Kenyan presidential politics is a
game of coalition arithmetic, elite bargains and ethnic mobilisation—often
conducted at the edge of institutional stability.
President William Ruto’s emerging
reelection strategy for 2027 fits squarely within this tradition, but it also
carries risks that may exceed his past political calculations. In fact, odds
are it won’t succeed.
The oft-repeated phrase ‘41 against
1,’ attributed to the 2007 election cycle, captured a belief—never
substantiated by concrete evidence—that Raila Odinga sought to mobilise Kenya’s
non-Kikuyu communities against Kikuyu political dominance. Ironically, Ruto
himself was Raila’s key ally at the time.
Regardless of whether such a strategy
existed, the 2007 election nearly plunged the country into a civil war. President
Mwai Kibaki’s hurried swearing-in triggered widespread violence, forcing
international intervention and the formation of a coalition government with
Raila to avert civil war.
Ruto’s career since then has been
defined by tactical realignment rather than permanence. He abandoned the former
ODM leader to form an alliance with Uhuru Kenyatta, winning the disputed 2013
election.
That partnership, too, eventually collapsed. After the 2017 election,
Uhuru’s political détente with Raila—the famous 2018 handshake—effectively
sidelined Ruto, despite his continued formal role as Deputy President. Uhuru
later endorsed Raila to succeed him in 2022.
Against all odds, Ruto prevailed.
His victory hinged on an extraordinary political maneuver: mobilising Kikuyu
and broader Mt Kenya voters. Central to that success was his running mate, Rigathi
Gachagua, who cast himself as the uncompromising defender of Kikuyu interests.
That alliance unraveled with
startling speed. Less than a year into office, Ruto engineered his deputy’s
impeachment, assuming Gachagua’s political oblivion would follow.
Instead,
Gachagua emerged emboldened, consolidating Kikuyu disaffection and becoming a
persistent thorn in the President’s side. By most credible accounts, the former
Mathira MP has since succeeded in turning a significant majority of Kikuyu
voters against Ruto.
It is this reversal that appears to
have pushed the head of state toward a modified version of the old ‘41 against
1’ logic. The new approach is subtler. Rather than openly mobilising all other
communities against the Kikuyus, Ruto appears intent on politically isolating Kikuyu’s
influence while simultaneously fragmenting it.
By courting select Kikuyu politicians
and some ‘money speaks louder’ bloggers, he seeks to retain symbolic
representation and pockets of support even as Mt Kenya, as a bloc, drifts away.

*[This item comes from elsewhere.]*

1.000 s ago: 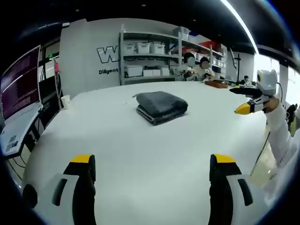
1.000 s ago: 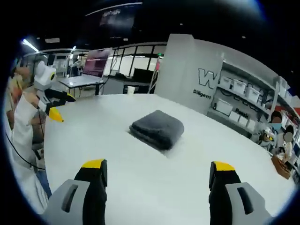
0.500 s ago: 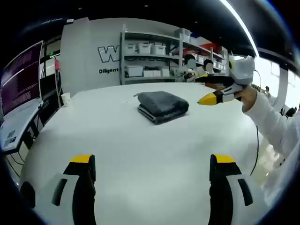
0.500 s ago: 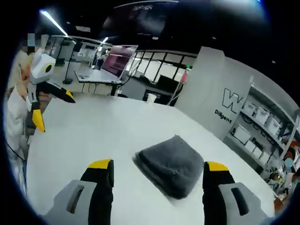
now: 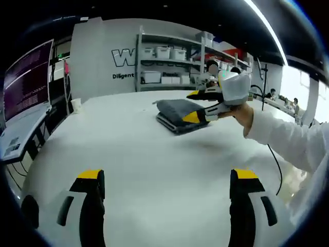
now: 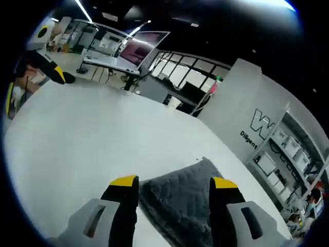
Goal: Open the folded towel by lifting each exposed corner and separating the folded layers until the towel lies flat within the target outline without major curled edges
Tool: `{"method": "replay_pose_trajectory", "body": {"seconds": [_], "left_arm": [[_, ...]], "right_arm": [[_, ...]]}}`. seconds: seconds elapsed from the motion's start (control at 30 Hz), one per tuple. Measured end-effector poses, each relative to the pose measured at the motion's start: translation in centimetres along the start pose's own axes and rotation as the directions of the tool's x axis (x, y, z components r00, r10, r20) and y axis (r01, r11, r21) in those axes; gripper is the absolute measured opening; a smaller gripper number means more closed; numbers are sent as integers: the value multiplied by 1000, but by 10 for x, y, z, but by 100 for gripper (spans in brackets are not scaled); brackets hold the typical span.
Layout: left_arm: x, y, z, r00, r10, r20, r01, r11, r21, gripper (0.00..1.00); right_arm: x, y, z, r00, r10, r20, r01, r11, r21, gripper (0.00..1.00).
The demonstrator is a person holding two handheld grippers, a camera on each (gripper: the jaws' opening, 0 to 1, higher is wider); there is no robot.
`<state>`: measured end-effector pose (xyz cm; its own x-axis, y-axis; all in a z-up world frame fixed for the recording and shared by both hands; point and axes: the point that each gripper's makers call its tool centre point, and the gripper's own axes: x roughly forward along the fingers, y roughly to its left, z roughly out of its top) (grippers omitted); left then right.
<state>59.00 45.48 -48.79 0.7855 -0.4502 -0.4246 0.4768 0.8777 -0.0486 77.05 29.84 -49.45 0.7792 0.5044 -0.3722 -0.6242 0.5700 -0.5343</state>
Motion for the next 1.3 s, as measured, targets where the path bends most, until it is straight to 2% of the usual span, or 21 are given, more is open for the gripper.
{"method": "replay_pose_trajectory", "body": {"seconds": [0.17, 0.37, 0.47, 0.57, 0.63, 0.7, 0.77, 1.0, 1.1, 1.3], "left_arm": [[1, 2, -1, 1000, 3, -7, -3, 1000, -4, 100], [4, 4, -4, 1000, 17, -19, -17, 1000, -8, 100], [6, 5, -3, 999, 21, -27, -21, 1000, -7, 100], [9, 2, -3, 999, 22, -40, -23, 1000, -6, 100], [9, 1, -2, 999, 26, -43, -26, 1000, -4, 100], [9, -2, 2, 998, 36, -44, -35, 999, 4, 100], [10, -6, 6, 998, 40, -40, -40, 999, 9, 100], [9, -26, 14, 999, 34, -28, -33, 999, 33, 100], [10, -31, 16, 999, 31, -30, -29, 999, 42, 100], [9, -39, 17, 999, 33, -32, -31, 998, 58, 100]], "right_arm": [[18, 8, -15, 1000, -6, -30, 4, 999, -48, 38], [25, 15, -30, 999, -9, -46, 7, 999, -40, 27], [24, 18, -31, 999, -24, -30, 23, 998, -61, 24], [20, 18, -28, 998, -57, 30, 60, 993, -99, 19], [19, 21, -29, 998, -50, 36, 54, 991, -121, 14], [14, 19, -23, 994, -83, 75, 96, 976, -195, 10], [13, 19, -22, 993, -90, 83, 105, 974, -203, 8], [4, 7, -13, 982, -123, 143, 145, 977, -156, 4], [-5, -4, -6, 968, -156, 197, 176, 980, -89, 3], [-19, -24, -9, 947, -219, 234, 238, 970, -56, 3]]}}
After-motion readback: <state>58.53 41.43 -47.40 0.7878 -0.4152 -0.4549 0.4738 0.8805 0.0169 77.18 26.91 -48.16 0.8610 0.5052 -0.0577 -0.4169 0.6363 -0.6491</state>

This strategy seems to rest on three
pillars. First is the attempted neutralisation—or co-optation—of Raila’s base
through the weakening of the ODM.
Talk of a merger or electoral pact between
ODM and Ruto’s UDA would once have seemed solidly implausible, but Kenyan
politics has repeatedly shown that yesterday’s rivals can become today’s
allies. Even partial success here would significantly blunt opposition
momentum.
Second is the deliberate
fragmentation of the opposition. Kenyan elections are rarely won outright; they
are often lost through division. A splintered opposition—ethnic, regional, or
personal—has historically favoured incumbents.
You can almost cut with a knife
Ruto and his foot soldiers’ glee at the prospect of the opposition fielding
more than one serious candidate which will no doubt make it very easy for him
to sneak back to State House.
Third, and most controversially,
critics believe Ruto may lean on state machinery to tilt the electoral field in
2027. Given Kenya’s electoral history, such fears resonate even in the absence
of definitive proof.
There is only one happening that would put these concerns
to rest, and that is the opposition uniting behind one candidate. That happens,
the President may start packing even long before the election.
Will this gamble, a modified 40 vs 1
strategy succeed? That is far from certain. Unlike 2022, Ruto now faces a
consolidated, emotionally mobilised Kikuyu opposition led by a figure deeply
versed in both grassroots politics and elite power. That Gachagua and Uhuru may
once again reunite makes the prospect even more dead on arrival.
Attempting to marginalise Mt Kenya
while selectively harvesting its support would more likely backfire than
deliver the hoped-for outcome.
There is no strategy one can
publicly note that can overcome Ruto’s challenges to avoid being ‘Wantam’. But
that’s not to say defeating him will be a walk in the park.